## Task objective
Give back the listing underneath, unchanged and complete.

## Provided data
:::::
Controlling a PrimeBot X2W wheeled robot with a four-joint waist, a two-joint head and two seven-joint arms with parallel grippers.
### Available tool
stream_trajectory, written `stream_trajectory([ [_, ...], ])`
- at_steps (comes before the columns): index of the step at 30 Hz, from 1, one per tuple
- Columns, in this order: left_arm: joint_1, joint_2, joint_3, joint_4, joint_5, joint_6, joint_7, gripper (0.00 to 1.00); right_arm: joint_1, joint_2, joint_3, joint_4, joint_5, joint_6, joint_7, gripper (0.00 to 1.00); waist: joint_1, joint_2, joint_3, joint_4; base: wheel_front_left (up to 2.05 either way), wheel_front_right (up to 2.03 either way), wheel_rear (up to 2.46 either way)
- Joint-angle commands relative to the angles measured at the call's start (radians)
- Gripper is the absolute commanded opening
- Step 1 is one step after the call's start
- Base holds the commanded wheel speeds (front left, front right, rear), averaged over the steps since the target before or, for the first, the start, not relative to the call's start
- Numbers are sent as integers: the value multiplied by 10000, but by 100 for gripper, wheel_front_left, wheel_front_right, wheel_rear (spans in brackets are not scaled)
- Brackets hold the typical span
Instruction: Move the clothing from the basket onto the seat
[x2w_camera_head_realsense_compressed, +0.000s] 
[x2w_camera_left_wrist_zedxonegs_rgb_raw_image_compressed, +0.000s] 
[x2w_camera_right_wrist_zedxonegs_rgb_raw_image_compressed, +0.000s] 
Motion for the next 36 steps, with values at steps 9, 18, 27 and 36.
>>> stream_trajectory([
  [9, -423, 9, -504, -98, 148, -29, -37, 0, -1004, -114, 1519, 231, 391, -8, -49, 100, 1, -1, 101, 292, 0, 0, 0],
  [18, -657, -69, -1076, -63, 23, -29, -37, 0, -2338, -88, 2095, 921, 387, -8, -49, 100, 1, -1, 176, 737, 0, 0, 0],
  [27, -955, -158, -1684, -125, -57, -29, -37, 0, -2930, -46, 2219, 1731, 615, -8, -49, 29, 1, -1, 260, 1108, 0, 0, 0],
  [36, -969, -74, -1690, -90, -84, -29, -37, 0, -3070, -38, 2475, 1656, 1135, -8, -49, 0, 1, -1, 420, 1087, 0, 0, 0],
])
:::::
## Finished task
Controlling a PrimeBot X2W wheeled robot with a four-joint waist, a two-joint head and two seven-joint arms with parallel grippers.
### Available tool
stream_trajectory, written `stream_trajectory([ [_, ...], ])`
- at_steps (comes before the columns): index of the step at 30 Hz, from 1, one per tuple
- Columns, in this order: left_arm: joint_1, joint_2, joint_3, joint_4, joint_5, joint_6, joint_7, gripper (0.00 to 1.00); right_arm: joint_1, joint_2, joint_3, joint_4, joint_5, joint_6, joint_7, gripper (0.00 to 1.00); waist: joint_1, joint_2, joint_3, joint_4; base: wheel_front_left (up to 2.05 either way), wheel_front_right (up to 2.03 either way), wheel_rear (up to 2.46 either way)
- Joint-angle commands relative to the angles measured at the call's start (radians)
- Gripper is the absolute commanded opening
- Step 1 is one step after the call's start
- Base holds the commanded wheel speeds (front left, front right, rear), averaged over the steps since the target before or, for the first, the start, not relative to the call's start
- Numbers are sent as integers: the value multiplied by 10000, but by 100 for gripper, wheel_front_left, wheel_front_right, wheel_rear (spans in brackets are not scaled)
- Brackets hold the typical span
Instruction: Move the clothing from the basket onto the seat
[x2w_camera_head_realsense_compressed, +0.000s] 
[x2w_camera_left_wrist_zedxonegs_rgb_raw_image_compressed, +0.000s] 
[x2w_camera_right_wrist_zedxonegs_rgb_raw_image_compressed, +0.000s] 
Motion for the next 36 steps, with values at steps 9, 18, 27 and 36.
>>> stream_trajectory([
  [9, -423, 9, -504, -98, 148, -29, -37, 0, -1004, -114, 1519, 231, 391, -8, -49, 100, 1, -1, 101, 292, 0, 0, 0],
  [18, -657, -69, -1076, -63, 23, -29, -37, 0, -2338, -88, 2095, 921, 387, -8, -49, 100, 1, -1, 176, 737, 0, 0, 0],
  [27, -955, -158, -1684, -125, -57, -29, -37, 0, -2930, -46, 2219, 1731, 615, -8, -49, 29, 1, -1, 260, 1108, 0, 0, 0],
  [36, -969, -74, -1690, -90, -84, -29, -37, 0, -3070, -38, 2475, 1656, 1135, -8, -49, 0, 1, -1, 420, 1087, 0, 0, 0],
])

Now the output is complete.